この裁判は、てんちむさんがプロデュースしたナイトブラ「モテフィット」を販売したYUIKU株式会社との間で行われたものだ。東京地裁は2024年12月16日、てんちむさんに対し3億8457万4504円の損害賠償支払いを命じる判決を下した。事業者間の裁判でこれほどの損害賠償額が認定されたということは、それだけ明確な証拠や根拠に基づいて、YUIKU株式会社が受けた損害が裏付けられたということだ。
そもそもこの問題の発端は、てんちむさんが豊胸手術を受けていた事実を隠しつつ、「モテフィット」をプロデュースし、バストアップ効果があると宣伝したことにある。商品は累計約55万枚が販売され、総売上は37億円に達するヒット商品となった。
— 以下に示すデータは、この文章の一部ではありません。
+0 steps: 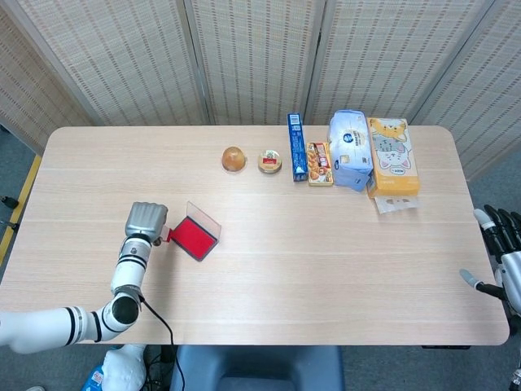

しかし、その後豊胸手術の事実が発覚し、てんちむさんは謝罪して返金対応を表明する事態に発展した。
YUIKU株式会社は、契約違反、返品対応の費用、売れ残り在庫、さらにはブランドの信頼失墜による損害を主張し、約5億円の損害賠償を求めて提訴。裁判所はその主張を一部認め、最終的に約3億8000万円という金額が認定された。これは「かわいそう」という感情的な判断ではなく、「てんちむさんの不法行為によって、YUIKU株式会社が現実に3億8000万円の損害を受けた」事実が証拠によって認定されたことを意味する。
一方で、てんちむさんは判決後、自身のXアカウント名を「圧倒的敗訴」に変更し、「裁判結果ですか?お察しください」と自虐的なコメントを残している。さらに、今回の判決や一連の返金対応により、総額5億円もの支出を負うことになり、自己破産も検討していることを明かした。
しかし、ここで忘れてはならないのは、YUIKU株式会社も決して「勝者」ではないということだ。約3億8000万円の損害賠償が認定されたとはいえ、その金額を現実に回収できるかは不透明だ。企業にとって、信頼失墜やブランドイメージの毀損は計り知れない痛手であり、ビジネスへのダメージは長期的に続く可能性がある。
「てんちむさん、かわいそう」という風潮が広がっているが、現時点で本当に気の毒なのは、重大な損害を受けたYUIKU株式会社だ。事業者間の裁判で賠償額が認定されるのは、感情論ではなく、あくまで明確な証拠と根拠に基づくものだという点を忘れてはならない。